There's very little software that can take advantage of these
powerful computers, says technology analyst Rob Enderle. That means there's no "killer app,"
the program that's so cool or so useful it persuades everyday PC users to trade
up.
While the microprocessors that act as the brains inside netbooks
are less powerful than even those found in inexpensive full-size laptops, they
are sufficient for most Web browsing, e-mailing and word processing. And these
computers are getting bigger hard drives, which you need for storing digital
photos, music and video. Overall, they're good enough that, to people replacing
three- and four-year-old PCs, netbooks feel downright fast.
Go for more power only if you watch high-definition TV and
films, or edit HD home movies. Those tasks would require beefier machines.
Everything's getting carried away: People want Internet
access all the time, and PC-makers are betting "smart" phones — even
the iPhone — aren't big or ergonomic enough for anything more complex or time-consuming
than a quick e-mail reply.
But already the line between phones and PCs is blurring:
PC-makers are teaming with mobile carriers to sell netbooks that cost as little
as $99 (¥8,900) as long as the buyer subscribes to a wireless data service. A
new buzzword, "smartbooks," is emerging to describe a device that
runs a smart-phone operating system such as Google Inc.'s Android but on bigger
hardware that is more like a PC than a phone.
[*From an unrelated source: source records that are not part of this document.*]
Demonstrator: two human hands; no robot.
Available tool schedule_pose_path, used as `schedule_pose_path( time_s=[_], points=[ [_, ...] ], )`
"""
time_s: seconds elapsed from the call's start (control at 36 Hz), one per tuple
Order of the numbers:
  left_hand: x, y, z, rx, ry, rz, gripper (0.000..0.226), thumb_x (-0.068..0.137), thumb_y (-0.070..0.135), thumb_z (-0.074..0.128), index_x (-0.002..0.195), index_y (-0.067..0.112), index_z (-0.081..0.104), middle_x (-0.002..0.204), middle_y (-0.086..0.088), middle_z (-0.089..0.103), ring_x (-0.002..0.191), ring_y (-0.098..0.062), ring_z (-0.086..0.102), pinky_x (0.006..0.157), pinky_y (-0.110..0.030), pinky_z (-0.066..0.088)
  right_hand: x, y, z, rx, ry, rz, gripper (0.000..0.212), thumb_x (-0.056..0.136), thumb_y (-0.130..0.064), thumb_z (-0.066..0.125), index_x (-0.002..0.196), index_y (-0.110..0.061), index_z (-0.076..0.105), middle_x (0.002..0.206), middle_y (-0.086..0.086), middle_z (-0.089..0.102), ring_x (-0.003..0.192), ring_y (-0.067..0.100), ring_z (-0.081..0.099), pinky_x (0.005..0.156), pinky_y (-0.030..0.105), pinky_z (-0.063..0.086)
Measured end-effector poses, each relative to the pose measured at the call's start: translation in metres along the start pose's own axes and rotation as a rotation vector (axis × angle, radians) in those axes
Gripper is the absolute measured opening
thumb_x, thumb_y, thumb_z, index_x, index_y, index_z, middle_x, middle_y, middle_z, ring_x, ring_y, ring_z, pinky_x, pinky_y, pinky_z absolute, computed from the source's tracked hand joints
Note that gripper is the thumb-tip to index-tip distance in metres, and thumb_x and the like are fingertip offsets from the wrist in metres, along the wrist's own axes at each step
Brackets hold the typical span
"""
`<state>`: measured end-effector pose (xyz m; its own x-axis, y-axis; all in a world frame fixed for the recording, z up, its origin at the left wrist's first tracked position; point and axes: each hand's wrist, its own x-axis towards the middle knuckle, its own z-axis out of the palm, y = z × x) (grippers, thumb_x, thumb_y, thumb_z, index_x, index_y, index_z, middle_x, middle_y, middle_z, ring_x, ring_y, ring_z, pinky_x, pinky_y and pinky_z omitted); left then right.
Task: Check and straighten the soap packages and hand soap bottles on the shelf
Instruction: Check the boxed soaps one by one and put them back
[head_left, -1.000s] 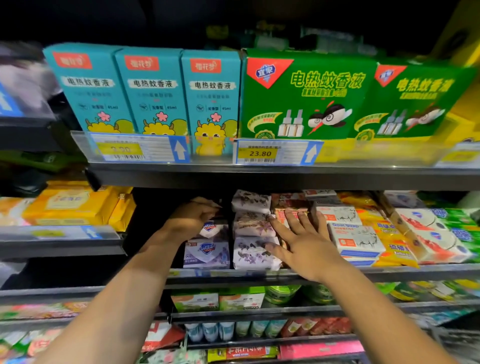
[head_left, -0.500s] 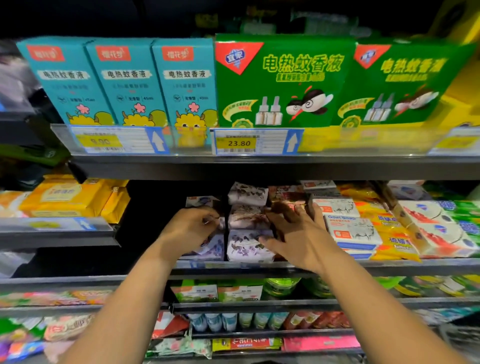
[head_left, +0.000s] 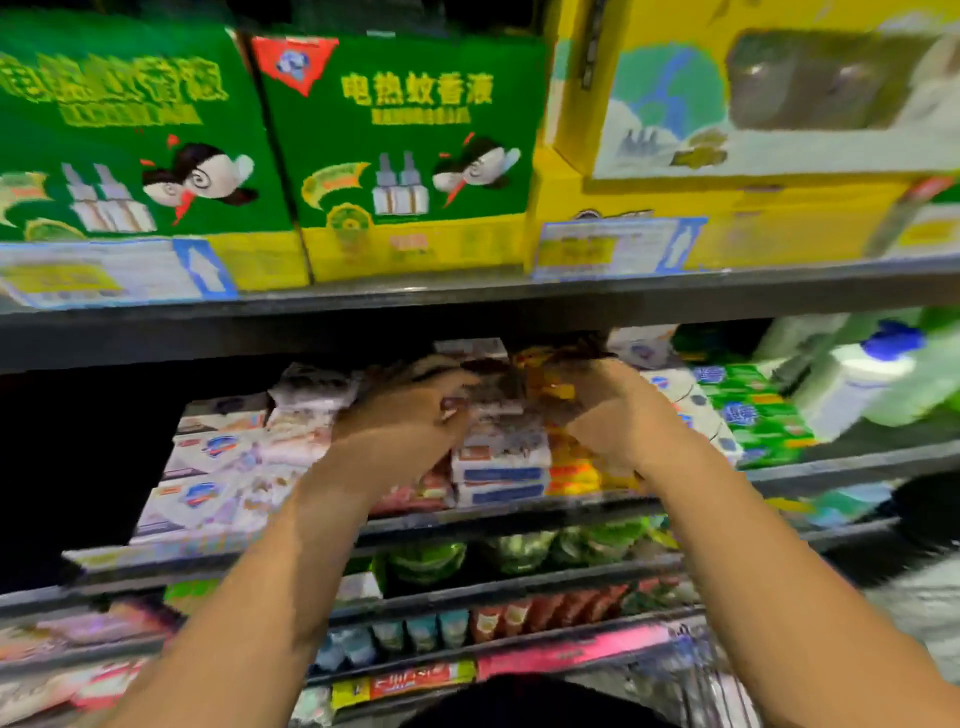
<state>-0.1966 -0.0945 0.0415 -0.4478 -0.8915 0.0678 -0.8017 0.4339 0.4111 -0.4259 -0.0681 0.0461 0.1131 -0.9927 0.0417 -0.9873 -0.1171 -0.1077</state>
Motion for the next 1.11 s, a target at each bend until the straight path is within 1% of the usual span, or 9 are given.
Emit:
schedule_pose_path(
  time_s=[0.14,0.22,0.31,0.39,0.44,0.56,0.72,0.94,1.11],
  points=[
    [0.039,0.048,0.04,0.063,-0.045,0.007,0.053,0.097,0.05,0.049,0.146,0.031,0.04,0.155,0.004,0.032,0.14,-0.018,0.034,0.109,-0.024,0.028,-0.001,0.081,0.011,0.134,0.077,0.156,0.034,0.09,-0.046,0.059,0.094,-0.014,0.069,0.089,0.015,0.072,0.091,0.038,0.066,0.069,0.038,0.05],
    [0.053,0.058,0.06,0.161,-0.054,-0.116,0.066,0.094,0.065,0.041,0.152,0.037,0.026,0.163,0.004,0.021,0.147,-0.023,0.024,0.118,-0.036,0.025,-0.004,0.11,0.008,0.087,0.133,0.184,0.047,0.095,-0.052,0.056,0.083,-0.008,0.067,0.094,0.022,0.07,0.097,0.039,0.064,0.065,0.033,0.031],
    [0.054,0.061,0.065,0.179,-0.027,-0.215,0.072,0.091,0.07,0.042,0.15,0.029,0.034,0.154,-0.004,0.04,0.137,-0.029,0.042,0.106,-0.037,0.037,0.001,0.135,0.011,0.086,0.113,0.213,0.05,0.097,-0.047,0.058,0.098,0.003,0.067,0.106,0.028,0.067,0.103,0.041,0.062,0.066,0.03,0.023],
    [0.05,0.059,0.065,0.13,0.037,-0.223,0.057,0.083,0.076,0.043,0.112,0.029,0.06,0.125,-0.008,0.062,0.112,-0.03,0.057,0.096,-0.039,0.044,0.016,0.155,0.02,0.162,0.122,0.203,0.054,0.092,-0.05,0.064,0.117,-0.002,0.065,0.118,0.023,0.065,0.115,0.037,0.058,0.084,0.033,0.039],
    [0.047,0.062,0.061,0.197,-0.007,-0.24,0.054,0.083,0.081,0.037,0.082,0.028,0.05,0.112,-0.007,0.064,0.097,-0.027,0.056,0.088,-0.039,0.044,0.029,0.164,0.023,0.29,0.226,0.166,0.069,0.081,-0.042,0.08,0.138,-0.014,0.055,0.138,0.017,0.055,0.13,0.034,0.047,0.104,0.031,0.036],
    [0.043,0.07,0.056,0.318,-0.051,-0.223,0.058,0.089,0.078,0.026,0.111,0.03,0.051,0.127,-0.003,0.059,0.119,-0.028,0.052,0.097,-0.043,0.038,0.051,0.177,0.02,0.315,0.2,0.148,0.094,0.078,-0.043,0.082,0.154,-0.019,0.032,0.156,0.009,0.037,0.144,0.034,0.029,0.117,0.039,0.028],
    [0.039,0.073,0.057,0.303,-0.047,-0.223,0.071,0.09,0.076,0.025,0.14,0.03,0.044,0.143,0.0,0.051,0.13,-0.026,0.046,0.105,-0.042,0.034,0.067,0.192,0.028,0.337,0.156,0.158,0.101,0.079,-0.047,0.08,0.158,-0.024,0.022,0.16,0.008,0.031,0.144,0.031,0.034,0.116,0.038,0.032],
    [0.038,0.072,0.059,0.324,-0.053,-0.203,0.071,0.091,0.076,0.022,0.14,0.03,0.043,0.143,0.001,0.05,0.13,-0.025,0.046,0.108,-0.043,0.033,0.077,0.204,0.041,0.414,0.267,0.22,0.066,0.071,-0.039,0.088,0.129,-0.022,0.06,0.134,0.004,0.047,0.126,0.022,0.045,0.104,0.029,0.038],
    [0.041,0.068,0.062,0.328,-0.028,-0.192,0.069,0.092,0.075,0.024,0.143,0.032,0.04,0.145,0.002,0.049,0.131,-0.024,0.046,0.106,-0.041,0.033,0.078,0.21,0.048,0.593,0.339,0.194,0.049,0.075,-0.02,0.087,0.115,-0.017,0.06,0.112,-0.002,0.064,0.106,0.019,0.063,0.091,0.03,0.05]
  ],
)
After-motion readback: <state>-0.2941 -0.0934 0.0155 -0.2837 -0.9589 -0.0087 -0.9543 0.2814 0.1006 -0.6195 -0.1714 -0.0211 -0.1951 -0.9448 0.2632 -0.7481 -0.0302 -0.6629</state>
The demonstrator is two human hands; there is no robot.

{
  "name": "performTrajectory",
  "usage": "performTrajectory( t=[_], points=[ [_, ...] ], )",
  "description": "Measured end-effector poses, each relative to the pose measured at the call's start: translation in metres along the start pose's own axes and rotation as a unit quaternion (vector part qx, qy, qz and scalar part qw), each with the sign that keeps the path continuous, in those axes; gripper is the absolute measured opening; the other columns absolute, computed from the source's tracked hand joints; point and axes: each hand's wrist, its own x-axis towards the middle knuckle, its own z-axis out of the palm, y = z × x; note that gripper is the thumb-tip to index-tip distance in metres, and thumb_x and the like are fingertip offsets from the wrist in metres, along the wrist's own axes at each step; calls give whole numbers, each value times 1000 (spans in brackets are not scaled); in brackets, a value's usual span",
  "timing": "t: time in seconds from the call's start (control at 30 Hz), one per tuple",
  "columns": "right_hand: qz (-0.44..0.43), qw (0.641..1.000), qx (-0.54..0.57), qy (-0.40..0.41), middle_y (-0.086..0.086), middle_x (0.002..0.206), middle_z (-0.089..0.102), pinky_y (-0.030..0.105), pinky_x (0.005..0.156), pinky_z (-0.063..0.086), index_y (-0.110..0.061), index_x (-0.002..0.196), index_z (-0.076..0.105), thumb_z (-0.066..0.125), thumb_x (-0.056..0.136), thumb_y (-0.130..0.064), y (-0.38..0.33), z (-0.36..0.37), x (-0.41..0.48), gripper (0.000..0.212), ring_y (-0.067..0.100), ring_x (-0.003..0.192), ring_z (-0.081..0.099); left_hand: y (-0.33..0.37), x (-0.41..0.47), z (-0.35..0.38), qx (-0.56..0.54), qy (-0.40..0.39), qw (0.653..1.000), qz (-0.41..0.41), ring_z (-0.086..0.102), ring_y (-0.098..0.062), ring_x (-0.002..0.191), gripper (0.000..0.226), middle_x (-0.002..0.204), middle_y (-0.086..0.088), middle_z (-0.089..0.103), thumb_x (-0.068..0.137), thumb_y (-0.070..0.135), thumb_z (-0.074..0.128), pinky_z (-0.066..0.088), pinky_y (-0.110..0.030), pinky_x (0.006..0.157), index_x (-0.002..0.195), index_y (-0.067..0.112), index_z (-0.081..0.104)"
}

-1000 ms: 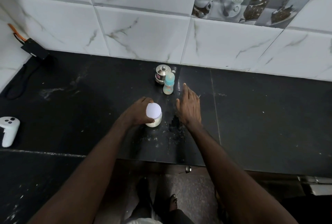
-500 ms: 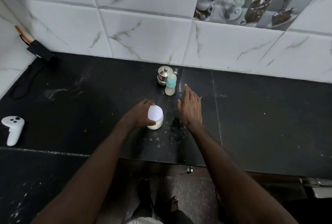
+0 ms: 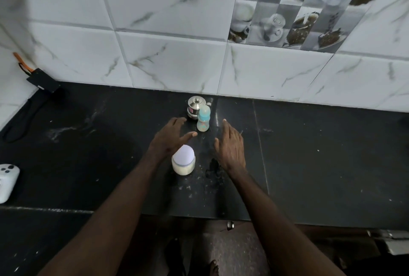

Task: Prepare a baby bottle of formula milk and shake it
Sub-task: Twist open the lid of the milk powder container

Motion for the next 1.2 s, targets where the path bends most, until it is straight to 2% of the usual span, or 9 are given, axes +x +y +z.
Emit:
performTrajectory(
  t=[0.13, 0.27, 0.47, 0.7, 0.87, 0.97, 1.03, 1.1, 1.2],
  points=[
    [1, 1000, 1, 0, 12, 159, 42, 41, 120, 33, -7, 158, 29, 57, 98, -29, 5, 3, -1, 70, 25, 145, 42, 17, 18, 7, -11, 47, 998, 34, 60, -21, 118, 52, 133, 2, 54, 92, 53, 65, 54, -43, 93, 133, 25, 53],
    [4, 1000, 4, 1, 12, 156, 46, 40, 118, 35, -6, 157, 33, 60, 97, -27, 8, 6, -9, 69, 25, 142, 45, 29, 27, 20, -4, 69, 997, 25, 61, -26, 114, 45, 128, -2, 55, 90, 35, 70, 56, -48, 87, 129, 20, 56],
    [15, 999, 10, -38, 11, 156, 47, 40, 116, 39, -8, 157, 34, 60, 97, -27, 20, 15, -36, 68, 25, 138, 50, 29, 34, 28, -14, 72, 997, -6, 62, -27, 113, 42, 124, -3, 59, 89, 28, 70, 56, -48, 87, 128, 19, 58],
    [56, 991, 78, -97, 8, 155, 47, 35, 116, 38, -17, 158, 33, 56, 98, -27, 16, 19, -62, 65, 26, 138, 48, 11, 37, 28, -122, 32, 991, -54, 69, -18, 92, 27, 99, 4, 70, 84, 27, 74, 57, -41, 86, 109, 20, 68],
    [-1, 977, 123, -175, 4, 163, 34, 23, 121, 21, -23, 161, 24, 60, 93, -28, -12, 26, -53, 77, 18, 150, 31, -25, 0, 25, -64, -78, 995, -26, 60, -20, 124, 63, 135, 0, 63, 77, 27, 66, 46, -40, 109, 139, 22, 58],
    [-10, 965, 155, -211, -3, 167, 27, 16, 119, 18, -24, 163, 17, 69, 87, -35, -26, 37, -44, 93, 13, 152, 26, -24, -20, 24, 9, -137, 990, -6, 43, -23, 140, 86, 152, 1, 44, 69, 50, 59, 37, -39, 115, 150, 25, 44],
    [-5, 955, 193, -227, -7, 168, 23, 4, 112, 12, -24, 165, 10, 75, 85, -38, -35, 43, -39, 104, 6, 151, 25, -19, -28, 25, 47, -164, 985, 9, 34, -23, 144, 96, 156, 3, 34, 63, 60, 53, 37, -41, 115, 152, 27, 38],
    [2, 942, 233, -240, -8, 166, 22, -3, 107, 9, -22, 165, 3, 78, 85, -36, -43, 46, -36, 110, -1, 146, 23, -14, -31, 23, 58, -177, 982, 13, 32, -22, 141, 95, 154, 3, 31, 65, 57, 63, 43, -45, 109, 152, 28, 36],
    [14, 933, 259, -248, -3, 168, 20, -1, 106, 14, -19, 164, -3, 77, 87, -33, -50, 48, -34, 112, -1, 142, 23, -9, -30, 20, 80, -167, 982, 34, 36, -22, 133, 89, 145, 2, 35, 69, 53, 71, 48, -43, 100, 148, 25, 41]
  ],
)
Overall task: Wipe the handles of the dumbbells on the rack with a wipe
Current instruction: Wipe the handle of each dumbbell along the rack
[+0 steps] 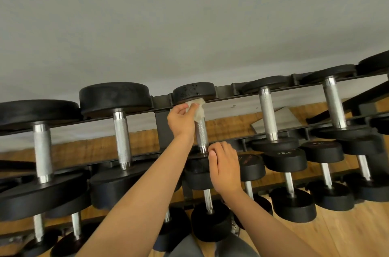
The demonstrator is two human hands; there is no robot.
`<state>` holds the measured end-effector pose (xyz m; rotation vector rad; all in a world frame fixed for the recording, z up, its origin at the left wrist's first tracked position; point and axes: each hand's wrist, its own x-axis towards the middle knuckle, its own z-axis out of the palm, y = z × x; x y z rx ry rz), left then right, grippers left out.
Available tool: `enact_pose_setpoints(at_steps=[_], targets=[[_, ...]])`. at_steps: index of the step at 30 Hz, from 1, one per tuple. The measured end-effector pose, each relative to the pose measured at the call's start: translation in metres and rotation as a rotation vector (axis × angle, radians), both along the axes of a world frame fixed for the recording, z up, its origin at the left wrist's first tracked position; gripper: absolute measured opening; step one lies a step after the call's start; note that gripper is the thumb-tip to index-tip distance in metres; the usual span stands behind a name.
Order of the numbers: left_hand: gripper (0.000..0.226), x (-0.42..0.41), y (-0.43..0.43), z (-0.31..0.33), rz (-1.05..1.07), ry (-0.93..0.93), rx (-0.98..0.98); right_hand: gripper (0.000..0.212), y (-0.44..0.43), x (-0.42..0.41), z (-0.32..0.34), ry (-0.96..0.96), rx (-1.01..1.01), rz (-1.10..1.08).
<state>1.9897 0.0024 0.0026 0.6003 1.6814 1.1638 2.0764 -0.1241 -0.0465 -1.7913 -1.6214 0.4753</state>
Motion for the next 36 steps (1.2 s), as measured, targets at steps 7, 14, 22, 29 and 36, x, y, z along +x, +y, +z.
enact_pose_setpoints(at_steps=[7, 14, 22, 29, 36], targets=[[0.018, -0.010, -0.028, -0.013, -0.126, 0.025, 0.000, 0.035, 0.000, 0.001, -0.002, 0.002, 0.022, 0.008], [0.008, -0.021, -0.031, -0.020, -0.139, 0.044, 0.004, 0.036, 0.001, 0.002, -0.003, 0.010, 0.028, 0.028], [0.023, -0.028, -0.038, -0.021, -0.303, 0.129, -0.021, 0.037, 0.001, 0.003, -0.002, 0.006, 0.033, 0.038], [0.028, -0.034, -0.051, -0.025, -0.450, 0.143, -0.064, 0.035, 0.001, 0.005, -0.001, 0.013, 0.022, 0.053], [0.024, -0.047, -0.061, -0.024, -0.546, 0.192, -0.056, 0.034, 0.000, 0.006, 0.001, 0.020, 0.019, 0.056]])
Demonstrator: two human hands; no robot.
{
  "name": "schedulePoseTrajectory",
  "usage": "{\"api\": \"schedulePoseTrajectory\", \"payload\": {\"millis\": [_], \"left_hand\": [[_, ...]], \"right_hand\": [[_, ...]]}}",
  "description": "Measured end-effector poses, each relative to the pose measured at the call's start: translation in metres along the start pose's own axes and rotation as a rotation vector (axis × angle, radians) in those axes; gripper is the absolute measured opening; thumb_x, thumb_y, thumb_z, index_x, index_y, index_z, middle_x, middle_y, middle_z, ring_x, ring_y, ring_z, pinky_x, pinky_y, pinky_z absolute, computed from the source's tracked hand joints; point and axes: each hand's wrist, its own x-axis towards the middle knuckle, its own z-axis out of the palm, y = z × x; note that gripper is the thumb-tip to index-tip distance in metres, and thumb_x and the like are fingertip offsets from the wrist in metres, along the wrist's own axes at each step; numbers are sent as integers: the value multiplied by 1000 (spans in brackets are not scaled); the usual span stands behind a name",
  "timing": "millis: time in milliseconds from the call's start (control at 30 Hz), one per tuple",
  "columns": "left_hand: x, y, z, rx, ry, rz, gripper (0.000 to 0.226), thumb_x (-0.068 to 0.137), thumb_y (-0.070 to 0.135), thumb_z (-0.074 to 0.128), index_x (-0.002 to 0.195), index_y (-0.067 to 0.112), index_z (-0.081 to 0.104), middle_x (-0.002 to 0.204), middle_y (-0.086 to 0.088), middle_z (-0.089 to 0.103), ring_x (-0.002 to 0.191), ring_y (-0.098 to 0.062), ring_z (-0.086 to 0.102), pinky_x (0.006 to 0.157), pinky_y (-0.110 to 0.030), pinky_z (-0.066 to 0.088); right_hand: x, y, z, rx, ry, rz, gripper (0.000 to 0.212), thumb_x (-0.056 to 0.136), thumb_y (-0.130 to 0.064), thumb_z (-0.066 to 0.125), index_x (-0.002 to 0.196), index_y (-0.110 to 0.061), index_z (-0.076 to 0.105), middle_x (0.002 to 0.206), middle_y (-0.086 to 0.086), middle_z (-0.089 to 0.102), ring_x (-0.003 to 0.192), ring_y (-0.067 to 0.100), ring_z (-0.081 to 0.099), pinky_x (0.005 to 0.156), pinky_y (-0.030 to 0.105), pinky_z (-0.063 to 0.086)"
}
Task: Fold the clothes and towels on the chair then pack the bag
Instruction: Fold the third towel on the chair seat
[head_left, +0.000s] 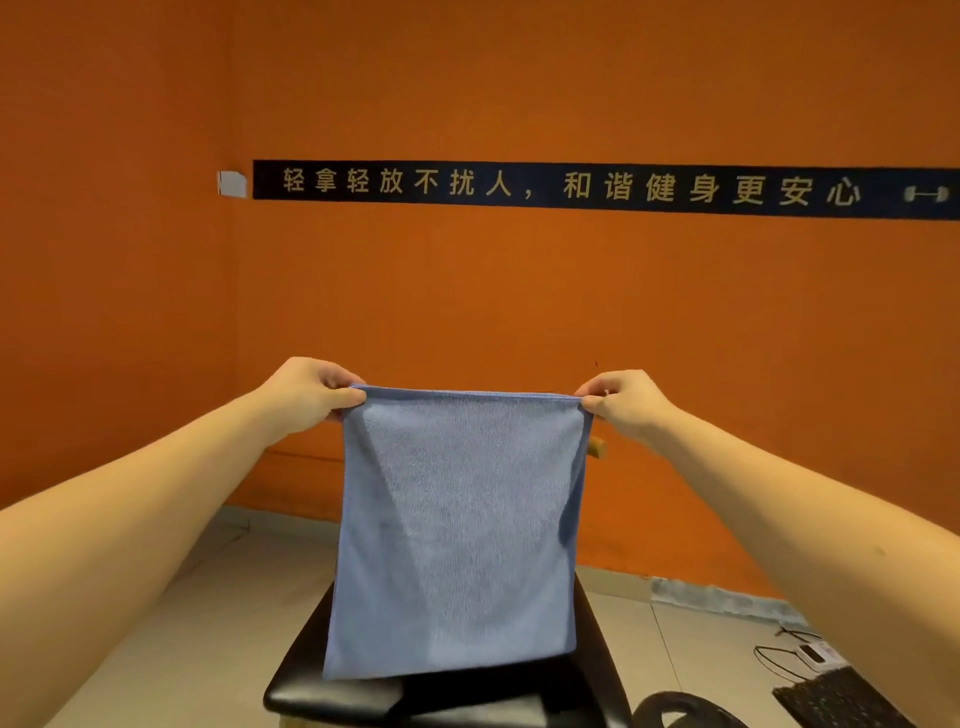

To get you to carry their laptops to the corner coffee shop, PC
companies are treating their wares as fashion accessories, not just tools. You'll see more colors and
patterns, more design-conscious shapes and upscale materials.
"Thin and light is sort of the new black," says
Forrester Research analyst Paul Jackson.
The next frontier: cutting the cord for longer stretches. New
chips that require less energy are emerging, and advances in battery technology
are expected in the coming years to extend the time people can sit in the
airport watching YouTube.
Hands-on has its place: In 2007, the iPhone made
"multitouch" mainstream. Unlike ATM screens, which recognize one
finger pushing on one spot at a time, the iPhone's screen responds to pinching
and swiping gestures made with multiple fingers. Microsoft Corp.'s coffee-
table-size Surface computer, designed for hotel lobbies and shops and also
released in 2007, responds to similar gestures and can be operated by several
people at once.
Now the PC is in on the action. Windows 7 includes more support
for multitouch applications, making some basic touch commands work even on
programs that weren't designed for it. You'll see more laptops and
"all-in-one" desktops — computers that stash all the technology in
the case behind the screen — with multitouch screens. HP, Dell and others have
designed software intended to make it easy to flip through photos and music or
browse the Web with a fingertip instead of a mouse.
Apple, for its part, has multitouch track pads for laptops and a
multitouch mouse, but says it isn't interested in making a touch-screen Mac.
Chief Operating Officer Tim Cook calls it "a gimmick."
Will multitouch replace the mouse and keyboard? Probably not,
but that doesn't mean it won't become a useful part of the way you work with
your computer. Watching someone who has used a touch-screen computer for
several months is interesting — they'll reach to the screen to scroll down a
Web page just as fluidly as they type and use the mouse.